- _What you will do_:
Take the material below from its first line through the line containing "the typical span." and, please, write those lines again exactly.

- _Given data_:
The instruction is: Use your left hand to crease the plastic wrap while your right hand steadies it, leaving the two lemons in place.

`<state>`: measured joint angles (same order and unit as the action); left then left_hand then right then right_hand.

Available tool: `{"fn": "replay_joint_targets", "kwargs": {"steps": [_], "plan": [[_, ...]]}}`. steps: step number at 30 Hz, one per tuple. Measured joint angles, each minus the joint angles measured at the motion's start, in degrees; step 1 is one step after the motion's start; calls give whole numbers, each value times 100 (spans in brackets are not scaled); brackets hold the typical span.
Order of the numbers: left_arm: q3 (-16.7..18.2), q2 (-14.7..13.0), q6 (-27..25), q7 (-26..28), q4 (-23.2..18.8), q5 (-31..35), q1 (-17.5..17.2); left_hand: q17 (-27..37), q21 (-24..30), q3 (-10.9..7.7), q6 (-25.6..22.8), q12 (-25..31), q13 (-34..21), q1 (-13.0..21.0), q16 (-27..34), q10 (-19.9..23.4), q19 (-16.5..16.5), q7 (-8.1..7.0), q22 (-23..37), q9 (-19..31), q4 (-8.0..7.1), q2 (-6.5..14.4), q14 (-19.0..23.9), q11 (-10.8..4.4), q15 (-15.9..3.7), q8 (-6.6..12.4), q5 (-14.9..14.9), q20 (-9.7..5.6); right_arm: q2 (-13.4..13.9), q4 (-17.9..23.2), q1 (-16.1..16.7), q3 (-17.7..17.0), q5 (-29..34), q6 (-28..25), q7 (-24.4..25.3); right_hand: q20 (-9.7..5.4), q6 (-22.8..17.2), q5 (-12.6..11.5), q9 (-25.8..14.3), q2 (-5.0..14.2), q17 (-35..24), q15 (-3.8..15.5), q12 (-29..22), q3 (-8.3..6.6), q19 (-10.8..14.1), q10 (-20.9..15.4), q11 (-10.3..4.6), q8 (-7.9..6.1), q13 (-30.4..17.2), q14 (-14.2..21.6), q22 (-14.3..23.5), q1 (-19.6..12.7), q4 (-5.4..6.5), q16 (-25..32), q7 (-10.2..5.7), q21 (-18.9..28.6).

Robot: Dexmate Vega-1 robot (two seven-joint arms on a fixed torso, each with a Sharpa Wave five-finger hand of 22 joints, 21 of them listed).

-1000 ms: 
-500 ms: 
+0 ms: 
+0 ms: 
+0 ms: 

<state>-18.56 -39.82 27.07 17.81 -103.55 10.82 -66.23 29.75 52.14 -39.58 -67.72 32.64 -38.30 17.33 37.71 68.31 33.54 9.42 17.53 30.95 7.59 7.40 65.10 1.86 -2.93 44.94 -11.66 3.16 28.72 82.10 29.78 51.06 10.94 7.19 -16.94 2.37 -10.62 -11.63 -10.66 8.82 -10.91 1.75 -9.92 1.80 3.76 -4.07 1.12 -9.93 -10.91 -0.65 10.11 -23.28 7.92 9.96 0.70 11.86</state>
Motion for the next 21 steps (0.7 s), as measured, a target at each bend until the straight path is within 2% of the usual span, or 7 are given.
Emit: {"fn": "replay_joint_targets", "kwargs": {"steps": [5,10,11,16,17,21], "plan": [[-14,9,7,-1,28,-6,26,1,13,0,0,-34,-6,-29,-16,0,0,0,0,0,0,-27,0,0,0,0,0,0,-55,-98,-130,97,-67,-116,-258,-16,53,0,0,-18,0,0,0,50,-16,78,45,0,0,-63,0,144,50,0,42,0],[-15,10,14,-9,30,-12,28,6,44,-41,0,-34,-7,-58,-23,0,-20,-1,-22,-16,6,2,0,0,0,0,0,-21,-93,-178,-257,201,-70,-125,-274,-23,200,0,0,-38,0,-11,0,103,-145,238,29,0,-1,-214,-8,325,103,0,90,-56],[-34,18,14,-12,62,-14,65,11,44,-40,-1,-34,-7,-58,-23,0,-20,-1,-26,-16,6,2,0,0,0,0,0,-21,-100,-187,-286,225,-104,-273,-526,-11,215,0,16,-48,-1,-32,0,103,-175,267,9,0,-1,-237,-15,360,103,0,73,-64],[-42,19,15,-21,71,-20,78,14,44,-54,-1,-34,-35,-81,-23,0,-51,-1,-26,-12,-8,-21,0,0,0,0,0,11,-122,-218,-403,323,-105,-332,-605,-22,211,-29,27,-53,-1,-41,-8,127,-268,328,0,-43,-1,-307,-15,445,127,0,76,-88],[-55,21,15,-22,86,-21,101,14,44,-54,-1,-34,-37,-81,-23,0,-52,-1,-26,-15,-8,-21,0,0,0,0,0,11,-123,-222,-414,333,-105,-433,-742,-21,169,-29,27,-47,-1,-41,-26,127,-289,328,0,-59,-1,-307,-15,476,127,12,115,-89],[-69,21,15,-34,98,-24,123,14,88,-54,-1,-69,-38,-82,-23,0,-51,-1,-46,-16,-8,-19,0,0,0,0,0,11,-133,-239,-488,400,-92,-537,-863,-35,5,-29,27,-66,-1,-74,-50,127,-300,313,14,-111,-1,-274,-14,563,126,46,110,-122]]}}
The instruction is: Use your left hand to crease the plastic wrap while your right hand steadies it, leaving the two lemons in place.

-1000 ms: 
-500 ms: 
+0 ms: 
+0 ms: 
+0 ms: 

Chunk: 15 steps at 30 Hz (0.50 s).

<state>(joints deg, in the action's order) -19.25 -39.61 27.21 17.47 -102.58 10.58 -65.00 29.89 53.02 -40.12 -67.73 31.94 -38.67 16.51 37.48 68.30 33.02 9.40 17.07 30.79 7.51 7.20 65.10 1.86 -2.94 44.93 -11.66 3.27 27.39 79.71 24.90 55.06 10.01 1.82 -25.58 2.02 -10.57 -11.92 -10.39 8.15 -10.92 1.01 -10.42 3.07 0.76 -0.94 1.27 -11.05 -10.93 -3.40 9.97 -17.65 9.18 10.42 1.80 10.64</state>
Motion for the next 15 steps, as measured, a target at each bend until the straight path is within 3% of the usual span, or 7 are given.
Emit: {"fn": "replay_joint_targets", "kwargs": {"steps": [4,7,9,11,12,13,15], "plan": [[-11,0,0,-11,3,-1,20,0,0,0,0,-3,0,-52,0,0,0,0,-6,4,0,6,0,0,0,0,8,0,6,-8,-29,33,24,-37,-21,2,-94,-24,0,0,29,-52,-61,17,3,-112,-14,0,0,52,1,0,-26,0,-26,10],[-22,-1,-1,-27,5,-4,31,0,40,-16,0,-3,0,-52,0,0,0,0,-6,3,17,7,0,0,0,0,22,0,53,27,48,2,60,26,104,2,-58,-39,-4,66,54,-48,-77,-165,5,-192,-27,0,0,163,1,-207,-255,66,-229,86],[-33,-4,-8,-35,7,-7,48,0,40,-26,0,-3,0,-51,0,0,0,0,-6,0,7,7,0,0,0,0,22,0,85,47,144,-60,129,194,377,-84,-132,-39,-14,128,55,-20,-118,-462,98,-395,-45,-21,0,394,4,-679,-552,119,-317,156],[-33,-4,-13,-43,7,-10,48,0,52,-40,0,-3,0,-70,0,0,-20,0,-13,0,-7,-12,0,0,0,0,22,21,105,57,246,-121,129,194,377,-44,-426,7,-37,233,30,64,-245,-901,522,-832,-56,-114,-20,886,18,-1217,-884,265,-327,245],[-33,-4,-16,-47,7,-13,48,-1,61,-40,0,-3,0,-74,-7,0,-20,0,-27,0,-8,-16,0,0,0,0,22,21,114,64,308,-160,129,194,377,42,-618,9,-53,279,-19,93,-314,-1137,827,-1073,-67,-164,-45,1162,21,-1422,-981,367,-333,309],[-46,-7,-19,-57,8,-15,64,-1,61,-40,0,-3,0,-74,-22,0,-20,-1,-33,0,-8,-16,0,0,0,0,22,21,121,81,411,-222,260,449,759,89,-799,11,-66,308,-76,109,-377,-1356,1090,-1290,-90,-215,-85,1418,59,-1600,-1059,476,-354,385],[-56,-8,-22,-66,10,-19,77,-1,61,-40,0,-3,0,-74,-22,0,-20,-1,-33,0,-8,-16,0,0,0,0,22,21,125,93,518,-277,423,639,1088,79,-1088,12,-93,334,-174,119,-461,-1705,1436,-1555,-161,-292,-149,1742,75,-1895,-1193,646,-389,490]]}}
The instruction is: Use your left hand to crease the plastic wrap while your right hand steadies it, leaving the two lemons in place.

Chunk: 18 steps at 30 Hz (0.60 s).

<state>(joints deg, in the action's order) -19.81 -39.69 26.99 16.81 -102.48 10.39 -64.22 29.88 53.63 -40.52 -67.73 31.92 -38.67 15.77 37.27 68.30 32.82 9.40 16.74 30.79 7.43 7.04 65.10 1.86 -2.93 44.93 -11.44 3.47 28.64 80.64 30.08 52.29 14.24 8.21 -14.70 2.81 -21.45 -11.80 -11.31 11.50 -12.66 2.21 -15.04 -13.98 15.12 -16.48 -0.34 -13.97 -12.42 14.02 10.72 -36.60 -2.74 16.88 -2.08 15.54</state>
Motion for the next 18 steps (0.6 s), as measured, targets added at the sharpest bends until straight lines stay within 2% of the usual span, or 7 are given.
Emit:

- _Expected answer_:
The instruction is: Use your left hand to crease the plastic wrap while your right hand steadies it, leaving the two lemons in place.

`<state>`: measured joint angles (same order and unit as the action); left then left_hand then right then right_hand.

Available tool: `{"fn": "replay_joint_targets", "kwargs": {"steps": [_], "plan": [[_, ...]]}}`. steps: step number at 30 Hz, one per tuple. Measured joint angles, each minus the joint angles measured at the motion's start, in degrees; step 1 is one step after the motion's start; calls give whole numbers, each value times 100 (spans in brackets are not scaled); brackets hold the typical span.

What the exercise asked for is now complete.